- Traditional Chinese: 宗愛
- Simplified Chinese: 宗爱

Standard Mandarin
- Hanyu Pinyin: Zōng Ài

= Zong Ai =

Zong Ai (? - 31 October 452) was a eunuch who briefly came to great power in the Xianbei-led Chinese Northern Wei dynasty in 452 after assassinating Emperor Taiwu and making his son Tuoba Yu emperor.

==Biography==
Little is known about Zong's career prior to 451. What is known is that he was punished with castration for unspecified crimes, and subsequent to his castration, he served in the Northern Wei palace as a eunuch. In spring 451, when Emperor Taiwu held a great gathering of imperial officials and handed out titles and other rewards for officials' accomplishments, Zong was created the Duke of Qing Commandery, but it is not known for what accomplishments he was created as such.

Later in 451, Zong came into conflict with Emperor Taiwu's crown prince Tuoba Huang. Crown Prince Huang had been considered able and all-seeing, but overly trusting of his associates, while privately managing farms and orchards and receiving profits from them. Crown Prince Huang greatly disliked Zong, who was described as corrupt and power hungry, and Zong decided to act first, accusing Crown Prince Huang's associates Chou'ni Daosheng (仇泥道盛) and Ren Pingcheng (任平城) of crimes, and Chou'ni and Ren were executed. Further, many other associates of Crown Prince Huang were dragged into the incident and executed. Crown Prince Huang himself "died of sadness" in summer 451. Soon, however, Emperor Taiwu found out that Crown Prince Huang was not guilty, and became heavily regretful of his actions in pursuing the crown prince's associates.

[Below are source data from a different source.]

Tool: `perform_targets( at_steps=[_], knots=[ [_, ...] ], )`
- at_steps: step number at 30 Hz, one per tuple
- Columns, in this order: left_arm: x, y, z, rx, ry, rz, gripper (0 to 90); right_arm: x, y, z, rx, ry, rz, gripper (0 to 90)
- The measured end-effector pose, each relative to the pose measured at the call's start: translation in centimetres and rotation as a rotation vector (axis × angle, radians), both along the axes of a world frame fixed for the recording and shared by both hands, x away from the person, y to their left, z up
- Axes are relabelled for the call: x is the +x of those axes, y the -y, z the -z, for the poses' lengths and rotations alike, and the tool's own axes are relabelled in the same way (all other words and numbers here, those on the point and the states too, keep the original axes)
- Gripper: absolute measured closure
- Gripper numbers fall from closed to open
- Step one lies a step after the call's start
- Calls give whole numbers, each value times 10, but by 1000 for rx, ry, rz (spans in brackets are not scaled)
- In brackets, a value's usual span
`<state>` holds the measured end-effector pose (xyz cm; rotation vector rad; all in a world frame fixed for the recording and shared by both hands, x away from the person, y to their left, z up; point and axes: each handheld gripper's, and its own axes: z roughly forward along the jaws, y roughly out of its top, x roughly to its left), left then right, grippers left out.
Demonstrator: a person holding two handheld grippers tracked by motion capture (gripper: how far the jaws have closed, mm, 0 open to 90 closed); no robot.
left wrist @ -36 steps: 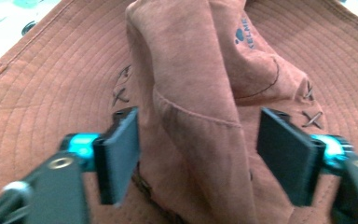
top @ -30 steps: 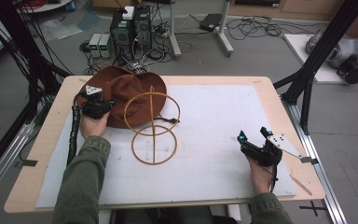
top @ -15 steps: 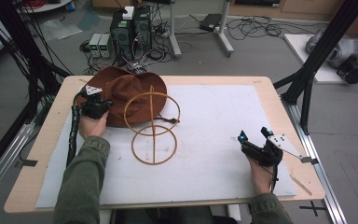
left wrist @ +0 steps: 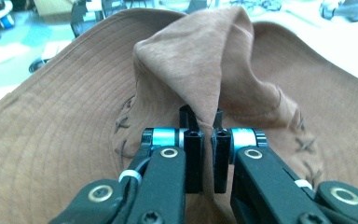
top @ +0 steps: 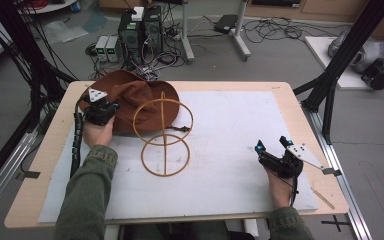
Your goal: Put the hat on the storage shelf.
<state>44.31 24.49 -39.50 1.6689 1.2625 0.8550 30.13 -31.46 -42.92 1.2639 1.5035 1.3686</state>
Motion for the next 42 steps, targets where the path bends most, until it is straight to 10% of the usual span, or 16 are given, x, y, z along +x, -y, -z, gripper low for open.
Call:
perform_targets(
  at_steps=[24,42],
  knots=[
    [-16,-18,-29,-264,163,-64,875,1,-4,1,-12,-11,-21,122],
    [-33,-34,-50,-381,307,-112,875,1,-2,0,-9,1,-13,122]
  ],
)
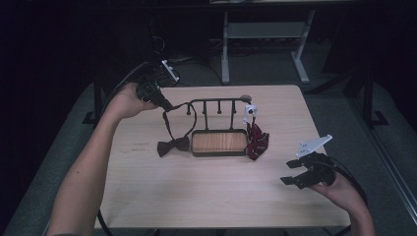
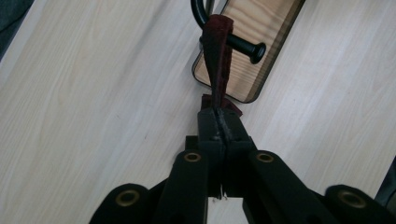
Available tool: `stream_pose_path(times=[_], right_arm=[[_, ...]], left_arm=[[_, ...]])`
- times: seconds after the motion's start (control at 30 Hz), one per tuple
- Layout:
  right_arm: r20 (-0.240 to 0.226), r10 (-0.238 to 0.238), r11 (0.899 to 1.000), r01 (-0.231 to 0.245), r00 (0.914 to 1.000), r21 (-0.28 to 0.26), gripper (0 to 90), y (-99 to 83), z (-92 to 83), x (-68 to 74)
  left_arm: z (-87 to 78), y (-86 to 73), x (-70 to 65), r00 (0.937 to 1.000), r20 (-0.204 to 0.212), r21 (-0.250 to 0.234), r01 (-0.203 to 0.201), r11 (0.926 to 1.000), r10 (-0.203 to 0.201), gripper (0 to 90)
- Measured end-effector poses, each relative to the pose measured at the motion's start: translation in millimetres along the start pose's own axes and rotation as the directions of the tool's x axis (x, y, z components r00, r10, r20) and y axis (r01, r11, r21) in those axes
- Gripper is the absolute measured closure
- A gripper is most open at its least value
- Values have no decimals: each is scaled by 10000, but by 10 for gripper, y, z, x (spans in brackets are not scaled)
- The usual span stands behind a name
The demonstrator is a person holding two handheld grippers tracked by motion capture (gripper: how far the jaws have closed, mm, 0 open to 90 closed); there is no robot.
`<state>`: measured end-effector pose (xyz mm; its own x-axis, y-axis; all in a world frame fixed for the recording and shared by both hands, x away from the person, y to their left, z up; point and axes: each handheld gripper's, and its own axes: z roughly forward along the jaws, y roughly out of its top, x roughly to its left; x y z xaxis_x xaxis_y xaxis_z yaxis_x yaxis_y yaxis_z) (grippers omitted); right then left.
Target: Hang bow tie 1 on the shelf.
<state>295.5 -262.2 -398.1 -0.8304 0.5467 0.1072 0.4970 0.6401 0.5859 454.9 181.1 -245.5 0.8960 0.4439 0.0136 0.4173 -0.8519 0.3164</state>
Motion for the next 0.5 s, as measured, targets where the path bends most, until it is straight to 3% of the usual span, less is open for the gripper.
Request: stream_pose_path(times=[0.5], right_arm=[[40, 30, 10000, -30, 10000, -86, 340, -14, -31, 1]], left_arm=[[-13, -89, -87, 9992, 367, -225, -122, 9997, 130, 802]])
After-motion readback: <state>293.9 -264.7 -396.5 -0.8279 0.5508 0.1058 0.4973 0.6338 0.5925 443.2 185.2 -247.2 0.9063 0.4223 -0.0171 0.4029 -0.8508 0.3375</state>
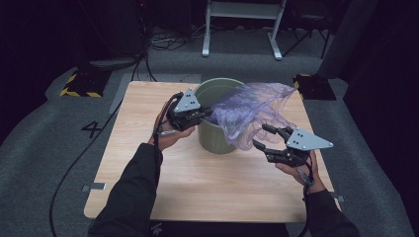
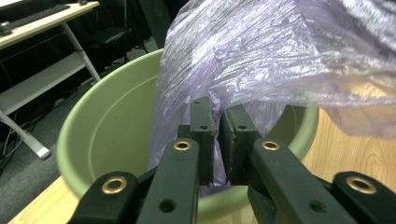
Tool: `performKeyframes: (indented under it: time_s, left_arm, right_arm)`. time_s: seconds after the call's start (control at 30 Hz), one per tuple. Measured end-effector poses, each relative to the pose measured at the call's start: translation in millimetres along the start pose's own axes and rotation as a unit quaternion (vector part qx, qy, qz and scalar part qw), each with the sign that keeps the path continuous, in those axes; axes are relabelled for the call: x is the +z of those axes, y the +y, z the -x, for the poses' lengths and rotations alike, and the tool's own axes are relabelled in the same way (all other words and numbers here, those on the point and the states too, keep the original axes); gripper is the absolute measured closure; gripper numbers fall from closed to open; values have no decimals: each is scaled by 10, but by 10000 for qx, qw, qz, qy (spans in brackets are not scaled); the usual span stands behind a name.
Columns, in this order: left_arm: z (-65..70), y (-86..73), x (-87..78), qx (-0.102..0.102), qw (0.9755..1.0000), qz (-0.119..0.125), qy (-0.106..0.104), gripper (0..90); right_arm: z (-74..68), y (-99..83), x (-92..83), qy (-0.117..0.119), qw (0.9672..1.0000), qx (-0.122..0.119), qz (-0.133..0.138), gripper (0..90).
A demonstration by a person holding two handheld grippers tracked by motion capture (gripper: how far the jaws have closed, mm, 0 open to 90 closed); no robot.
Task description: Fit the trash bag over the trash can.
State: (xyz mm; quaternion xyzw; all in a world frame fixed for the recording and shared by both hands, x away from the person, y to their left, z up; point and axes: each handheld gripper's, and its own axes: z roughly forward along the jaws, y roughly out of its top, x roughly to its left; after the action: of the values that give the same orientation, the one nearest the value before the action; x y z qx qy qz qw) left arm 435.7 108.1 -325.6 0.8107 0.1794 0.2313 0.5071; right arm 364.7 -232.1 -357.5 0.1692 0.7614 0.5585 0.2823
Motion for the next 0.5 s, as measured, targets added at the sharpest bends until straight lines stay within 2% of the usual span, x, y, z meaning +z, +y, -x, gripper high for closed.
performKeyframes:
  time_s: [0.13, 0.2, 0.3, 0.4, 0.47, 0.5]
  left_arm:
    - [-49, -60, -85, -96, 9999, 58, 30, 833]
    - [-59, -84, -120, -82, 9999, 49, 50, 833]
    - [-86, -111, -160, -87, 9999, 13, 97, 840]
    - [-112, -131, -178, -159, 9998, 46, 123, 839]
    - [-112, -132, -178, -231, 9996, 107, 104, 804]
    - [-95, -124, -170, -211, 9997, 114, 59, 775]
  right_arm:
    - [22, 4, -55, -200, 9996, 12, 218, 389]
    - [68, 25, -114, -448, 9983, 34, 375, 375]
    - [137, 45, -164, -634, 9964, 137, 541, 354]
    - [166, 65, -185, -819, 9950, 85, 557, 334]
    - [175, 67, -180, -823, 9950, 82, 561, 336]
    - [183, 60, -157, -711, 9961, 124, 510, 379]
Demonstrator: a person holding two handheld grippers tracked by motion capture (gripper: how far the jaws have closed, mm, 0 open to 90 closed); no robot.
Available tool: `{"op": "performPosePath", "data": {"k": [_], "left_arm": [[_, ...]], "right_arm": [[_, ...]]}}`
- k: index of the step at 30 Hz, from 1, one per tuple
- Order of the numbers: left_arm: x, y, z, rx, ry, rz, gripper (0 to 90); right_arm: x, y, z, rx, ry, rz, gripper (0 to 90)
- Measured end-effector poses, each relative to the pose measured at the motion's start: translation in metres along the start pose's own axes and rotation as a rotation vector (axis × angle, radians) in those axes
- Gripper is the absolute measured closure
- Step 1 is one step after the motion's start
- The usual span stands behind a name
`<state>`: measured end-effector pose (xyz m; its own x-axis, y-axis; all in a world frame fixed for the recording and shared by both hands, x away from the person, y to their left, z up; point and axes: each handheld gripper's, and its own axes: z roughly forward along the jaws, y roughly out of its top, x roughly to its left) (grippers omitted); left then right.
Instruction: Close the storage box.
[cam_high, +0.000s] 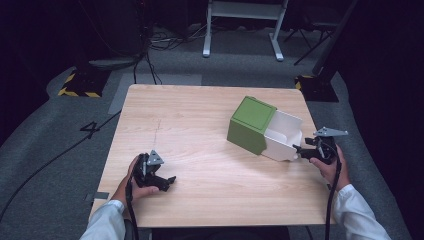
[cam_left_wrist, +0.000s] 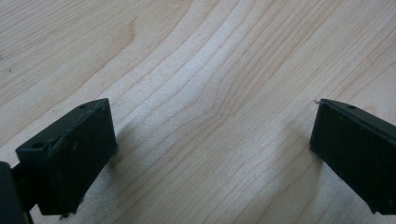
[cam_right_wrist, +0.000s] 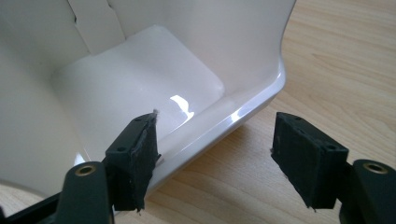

Fearful that he would be punished because of Crown Prince Huang's death, Zong assassinated Emperor Taiwu in spring 452. Initially, the officials Wuluolan Yan (烏洛蘭延), Suhe Pi (素和疋), and Chigan Ti (叱干提) did not announce news of Emperor Taiwu's death, as they considered whom to make Emperor Taiwu's successor. Because they considered Crown Prince Huang's son Tuoba Jun to be too young and wanted an older emperor, they summoned Emperor Taiwu's second son, Tuoba Han (拓跋翰) the Prince of Dongping to the palace. However, their discussions stalemated when Chigan insisted on making Tuoba Jun, who as the crown prince's older son would be the proper heir under the Confucian rules of succession, emperor. Zong heard this, and believing that he had already offended Tuoba Jun and disliking Tuoba Han, he secretly summoned Emperor Taiwu's youngest son Tuoba Yu, the Prince of Nan'an, to the palace, while forging an edict from Emperor Taiwu's wife Empress Helian to summon Wuluolan and a number of other officials, who did not suspect that anything was wrong and entered the palace. Upon their doing so, 30 eunuchs that Zong had armed arrested and executed them, as well as Tuoba Han. Zong then made Tuoba Yu emperor. Zong was created the Prince of Fengyi and made the commander of the armed forces, and he became the actual power in the regime.

In fall 452, displeased at how powerful and arrogant Zong had become, Tuoba Yu planned to strip him of his authority. Zong heard about this, and while Tuoba Yu was making a sacrifice to his great-grandfather Emperor Daowu at night, Zong sent his assistant Jia Zhou (賈周) to assassinate him. He then considered whom to make emperor to replace Tuoba Yu, and quickly rejected a suggestion by his associate Dugu Ni to make Tuoba Jun emperor, on the account that Tuoba Jun, once he was grown, would surely make Zong account for his father's death. Dugu then entered into a plot with other officials, Yuan He, Baba Kehou (拔拔渴侯), and Buliugu Li and rose against Zong, seizing him and making Tuoba Jun emperor. Both Zong and Jia were executed by the "Five Pains" method:

1. Their faces were tattooed.
2. Their noses were cut off.
3. Their big toes were cut off.
4. They were killed by repetitive whipping.
5. Their bodies were decapitated and then ground up.

Zong's and Jia's clans were also slaughtered.

Subsequent historians have pondered the unusual natures of Zong's crimes—that despite having assassinated two emperors, Zong was only accused by the coup leaders of having assassinated Tuoba Yu, not Emperor Taiwu. The officials' failure to arrest Zong or to announce Emperor Taiwu's death also led to speculation that Zong did not act alone. However, insufficient information is available to judge whether the speculations are correct.

==In popular culture==
- Portrayed by Hou Ruixiang (侯瑞祥) in the 2016 Chinese TV series The Princess Weiyoung.